The bad faith concerned is that of the person behind the news, who knows it to be false and yet distributes it. The fact that, entirely in good faith, one is mistaken, fails to check the information or is even very gullible, is not enough to prove such bad faith. However, according to the case-law, information likely to cause reactions of "widespread panic among consumers, or to ruin whole sectors of the economy of a country” must necessarily cause journalists to check their facts. (Paris Tribunal de Grande Instance, 10 June 1997 LP 98-I p. 87, relating to suspect meat). Having said that, for the time being, this case-law only applies to professional journalists, and not (yet?) to internet users.
 

1-3  “The risk of disturbing the peace”

Not every item of misinformation is within the scope of the criminal offence provided by law for the press. It is not the prosecutor’s job to satisfy himself of the truth of all information circulating in public. Only the most serious information is concerned. In effect, the public prosecutor is the guardian of the peace. He must ensure that misinformation information that might have the effect of disturbing the peace is suppressed and that the persons responsible are prosecuted. Any news liable to provoke large gatherings, demonstrations, panic among consumers rushing to supermarkets to get provisions, or the sudden mass departure of people, is covered by this criminal provision. For example, it has been held that a fake report that raised “questions and fears of tensions in a municipality, whose mayor had to respond urgently to restore calm” did constitute such a disturbance. (Nanterre Tribunal de Grande Instance, 12 Dec. 2000, LP 2001 no. 180-I-40).
 

2- The duty of cooperation of internet platforms, and the broadcasting authority’s supervisory power.

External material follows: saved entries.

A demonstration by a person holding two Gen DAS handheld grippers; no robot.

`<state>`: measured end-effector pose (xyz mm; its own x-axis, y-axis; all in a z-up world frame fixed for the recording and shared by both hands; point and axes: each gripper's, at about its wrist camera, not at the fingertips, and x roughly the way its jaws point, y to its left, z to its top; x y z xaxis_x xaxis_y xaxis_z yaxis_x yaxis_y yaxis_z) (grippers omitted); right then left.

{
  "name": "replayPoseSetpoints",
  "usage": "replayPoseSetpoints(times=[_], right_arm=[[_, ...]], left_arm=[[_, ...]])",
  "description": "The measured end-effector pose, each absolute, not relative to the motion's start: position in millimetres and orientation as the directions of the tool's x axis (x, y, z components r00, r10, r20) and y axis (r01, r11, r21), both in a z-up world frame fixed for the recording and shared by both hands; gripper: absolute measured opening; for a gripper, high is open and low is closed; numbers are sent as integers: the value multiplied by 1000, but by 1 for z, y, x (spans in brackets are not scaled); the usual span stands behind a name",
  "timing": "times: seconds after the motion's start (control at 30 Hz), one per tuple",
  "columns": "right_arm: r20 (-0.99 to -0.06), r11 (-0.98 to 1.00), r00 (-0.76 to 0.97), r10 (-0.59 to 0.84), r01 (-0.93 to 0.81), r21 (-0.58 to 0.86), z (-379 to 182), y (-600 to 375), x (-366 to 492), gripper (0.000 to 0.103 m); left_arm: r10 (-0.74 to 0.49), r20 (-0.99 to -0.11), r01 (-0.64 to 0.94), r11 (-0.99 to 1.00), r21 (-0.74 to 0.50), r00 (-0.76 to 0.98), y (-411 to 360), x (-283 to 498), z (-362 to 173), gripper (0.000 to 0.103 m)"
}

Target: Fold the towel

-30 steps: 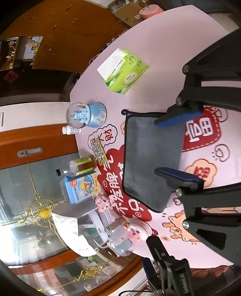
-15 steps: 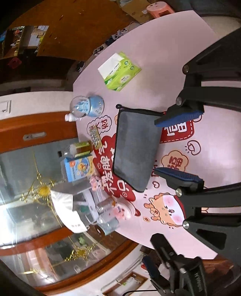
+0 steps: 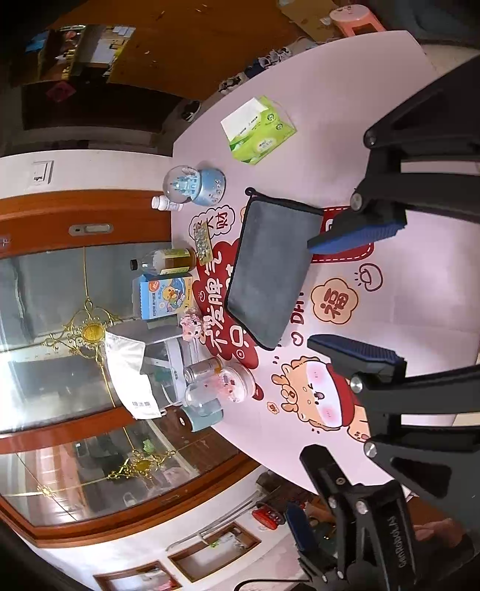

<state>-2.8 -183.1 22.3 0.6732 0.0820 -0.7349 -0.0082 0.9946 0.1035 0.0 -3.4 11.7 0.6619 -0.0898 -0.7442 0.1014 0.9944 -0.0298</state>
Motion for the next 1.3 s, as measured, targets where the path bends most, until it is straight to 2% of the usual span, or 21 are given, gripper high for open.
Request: replayPoseSetpoints(times=[0.43, 1.3], right_arm=[[-749, 997, 659, 73, -17, 81, 18, -179, -11, 46], [-767, 998, 641, 35, 11, 55, 13, -178, -13, 46]], left_arm=[[-17, -744, 27, 1000, 1, 668, 0, -14, 7, 102], [-13, -787, 29, 1000, 6, 617, -1, -10, -7, 102]])
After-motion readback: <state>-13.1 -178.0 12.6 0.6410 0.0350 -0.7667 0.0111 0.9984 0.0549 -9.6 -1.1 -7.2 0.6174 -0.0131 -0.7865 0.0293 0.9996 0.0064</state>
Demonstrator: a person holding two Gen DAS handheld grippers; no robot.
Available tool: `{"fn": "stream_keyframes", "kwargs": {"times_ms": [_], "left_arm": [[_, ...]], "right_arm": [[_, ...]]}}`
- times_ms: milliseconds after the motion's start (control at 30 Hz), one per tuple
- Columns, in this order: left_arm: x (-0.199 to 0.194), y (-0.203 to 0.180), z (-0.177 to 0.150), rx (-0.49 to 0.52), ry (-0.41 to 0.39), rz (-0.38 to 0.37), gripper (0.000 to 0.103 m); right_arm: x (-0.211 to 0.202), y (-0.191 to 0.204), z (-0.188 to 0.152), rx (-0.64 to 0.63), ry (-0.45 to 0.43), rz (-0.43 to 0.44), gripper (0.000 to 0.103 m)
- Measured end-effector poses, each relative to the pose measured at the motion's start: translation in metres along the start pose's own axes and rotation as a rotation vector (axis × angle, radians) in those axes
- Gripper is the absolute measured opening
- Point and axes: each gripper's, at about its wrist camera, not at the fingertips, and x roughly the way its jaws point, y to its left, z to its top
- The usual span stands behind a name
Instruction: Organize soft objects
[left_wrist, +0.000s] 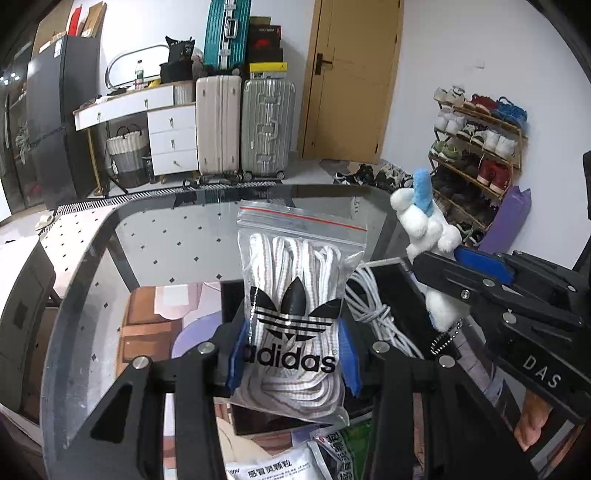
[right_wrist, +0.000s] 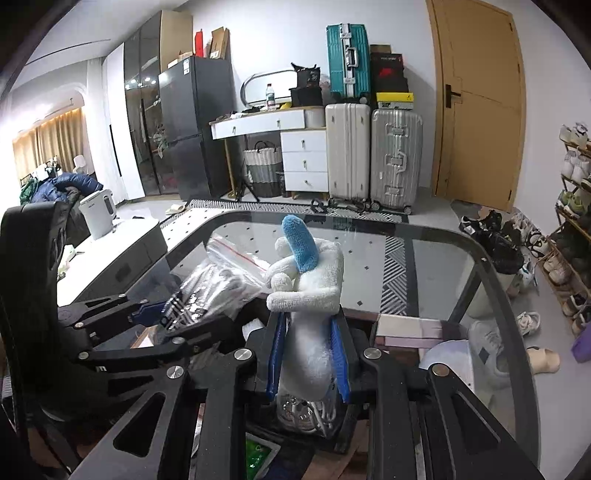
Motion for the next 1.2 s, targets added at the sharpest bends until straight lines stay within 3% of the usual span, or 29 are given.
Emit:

The CSA is involved in the regulation of information distributed on the internet, particularly on social media. This was the major innovation contained in the Law of 22 December 2018 to prevent the manipulation of information. As recalled above, having been enacted principally to protect the integrity of national elections, the law extended the CSA’s ability to act outside the scope of elections. These new powers will also be supplemented by the future law to prevent hate crime (known as the Avia Law after its rapporteur in the National Assembly); through the adoption of a variety of measures, this will impose additional responsibilities on internet platforms. The CSA is now the administrative regulatory authority, which can issue recommendations, carry out checks and potentially sanction those who fail to comply with their new legal “cooperation” obligations.

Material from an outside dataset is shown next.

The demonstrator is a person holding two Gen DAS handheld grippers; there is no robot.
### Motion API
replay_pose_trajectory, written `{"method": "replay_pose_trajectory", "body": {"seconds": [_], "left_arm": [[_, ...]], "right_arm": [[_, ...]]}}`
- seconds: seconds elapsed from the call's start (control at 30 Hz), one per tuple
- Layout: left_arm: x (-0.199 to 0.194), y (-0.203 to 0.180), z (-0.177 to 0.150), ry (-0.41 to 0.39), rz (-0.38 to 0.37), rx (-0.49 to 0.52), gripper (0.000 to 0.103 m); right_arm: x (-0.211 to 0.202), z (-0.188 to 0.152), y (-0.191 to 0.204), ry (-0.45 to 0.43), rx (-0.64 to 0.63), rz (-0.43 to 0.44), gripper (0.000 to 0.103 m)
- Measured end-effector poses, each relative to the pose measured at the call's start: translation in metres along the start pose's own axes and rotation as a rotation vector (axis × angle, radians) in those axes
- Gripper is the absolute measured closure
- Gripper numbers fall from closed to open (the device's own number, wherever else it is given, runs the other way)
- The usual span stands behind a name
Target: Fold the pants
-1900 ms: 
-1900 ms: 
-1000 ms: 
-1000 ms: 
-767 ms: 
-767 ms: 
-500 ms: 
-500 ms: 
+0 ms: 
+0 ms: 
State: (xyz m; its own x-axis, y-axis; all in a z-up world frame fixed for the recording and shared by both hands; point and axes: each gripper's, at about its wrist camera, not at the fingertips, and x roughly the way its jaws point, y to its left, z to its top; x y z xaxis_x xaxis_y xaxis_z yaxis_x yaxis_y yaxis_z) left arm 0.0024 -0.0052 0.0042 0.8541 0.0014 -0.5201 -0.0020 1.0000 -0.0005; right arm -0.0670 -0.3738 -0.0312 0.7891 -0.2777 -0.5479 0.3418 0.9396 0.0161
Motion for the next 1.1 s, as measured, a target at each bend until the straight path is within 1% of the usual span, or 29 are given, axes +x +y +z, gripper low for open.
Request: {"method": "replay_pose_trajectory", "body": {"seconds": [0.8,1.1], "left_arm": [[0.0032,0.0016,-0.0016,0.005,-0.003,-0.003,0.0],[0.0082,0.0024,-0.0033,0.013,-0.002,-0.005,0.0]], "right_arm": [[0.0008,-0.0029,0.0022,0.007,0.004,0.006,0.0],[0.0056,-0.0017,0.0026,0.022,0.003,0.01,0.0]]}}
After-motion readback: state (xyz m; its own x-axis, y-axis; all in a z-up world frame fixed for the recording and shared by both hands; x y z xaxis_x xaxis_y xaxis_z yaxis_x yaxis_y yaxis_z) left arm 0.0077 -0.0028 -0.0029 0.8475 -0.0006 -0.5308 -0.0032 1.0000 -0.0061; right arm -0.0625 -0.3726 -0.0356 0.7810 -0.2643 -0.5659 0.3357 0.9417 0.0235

In this capacity, the CSA, on 15 May 2019, sent a recommendation to the operators of online platforms (No. 2019-03 of 15 May 2019) to get them to cooperate in preventing the distribution of misinformation. It required them to set up an accessible and visible reporting mechanism allowing anyone to report misinformation. It also required them to ensure the transparency of algorithms to allow users to exercise their critical judgment of content. In order to make it easier to identify information from journalistic sources, it asked them to promote content from press companies and agencies and audiovisual communication services. Finally, it asked them to set up a system to detect accounts disseminating massive amounts of information, and in the same spirit, it reminded them that they must allow users to discover the identities of persons paying for the promotion of information content.

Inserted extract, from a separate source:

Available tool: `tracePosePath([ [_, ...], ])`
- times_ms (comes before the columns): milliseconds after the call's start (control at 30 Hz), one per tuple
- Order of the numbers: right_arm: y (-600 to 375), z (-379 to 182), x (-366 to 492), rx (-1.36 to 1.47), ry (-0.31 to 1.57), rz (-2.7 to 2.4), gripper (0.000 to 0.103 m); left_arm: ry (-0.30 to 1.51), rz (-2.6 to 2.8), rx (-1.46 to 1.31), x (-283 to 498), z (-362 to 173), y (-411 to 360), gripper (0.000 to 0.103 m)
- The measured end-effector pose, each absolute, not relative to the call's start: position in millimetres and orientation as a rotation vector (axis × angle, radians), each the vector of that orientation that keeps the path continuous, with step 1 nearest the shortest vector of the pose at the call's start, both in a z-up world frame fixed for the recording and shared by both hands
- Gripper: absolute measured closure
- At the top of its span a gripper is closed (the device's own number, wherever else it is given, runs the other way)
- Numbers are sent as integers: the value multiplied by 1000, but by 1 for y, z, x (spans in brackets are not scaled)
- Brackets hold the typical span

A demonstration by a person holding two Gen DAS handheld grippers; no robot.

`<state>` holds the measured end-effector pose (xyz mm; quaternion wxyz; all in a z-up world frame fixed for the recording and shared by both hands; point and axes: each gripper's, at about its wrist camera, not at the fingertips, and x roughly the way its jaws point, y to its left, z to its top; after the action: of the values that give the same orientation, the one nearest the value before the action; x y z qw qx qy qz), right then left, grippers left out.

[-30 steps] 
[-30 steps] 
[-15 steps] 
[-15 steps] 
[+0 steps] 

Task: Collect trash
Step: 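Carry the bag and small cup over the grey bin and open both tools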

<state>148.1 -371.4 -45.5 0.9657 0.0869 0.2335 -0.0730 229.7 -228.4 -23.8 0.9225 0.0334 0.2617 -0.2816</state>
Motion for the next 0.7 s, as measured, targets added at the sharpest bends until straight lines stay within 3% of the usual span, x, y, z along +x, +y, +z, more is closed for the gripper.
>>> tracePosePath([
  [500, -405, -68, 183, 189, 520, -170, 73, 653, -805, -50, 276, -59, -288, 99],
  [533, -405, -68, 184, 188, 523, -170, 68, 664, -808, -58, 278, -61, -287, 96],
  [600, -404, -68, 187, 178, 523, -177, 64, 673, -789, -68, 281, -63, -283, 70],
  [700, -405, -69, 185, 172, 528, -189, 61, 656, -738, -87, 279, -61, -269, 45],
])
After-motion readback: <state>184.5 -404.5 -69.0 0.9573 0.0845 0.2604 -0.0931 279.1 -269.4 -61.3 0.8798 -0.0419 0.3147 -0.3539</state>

The CSA has just sent all the platforms a questionnaire, to which they must respond no later than 31 March 2020, to find out how, in practice, each of them has implemented these recommendations. It will be interesting to see the replies and whether some of them relate to the information that has started to appear in the last few days about the coronavirus. However, it is not certain that they will deign to reply.

Similarly, it is not certain that the Prosecutor will bring any prosecutions for the distribution of fake news, despite the fact that there are many examples. Only then will we be in a position to say whether the French legal mechanism now in place to prevent the manipulation of information is or is not effective and adequate.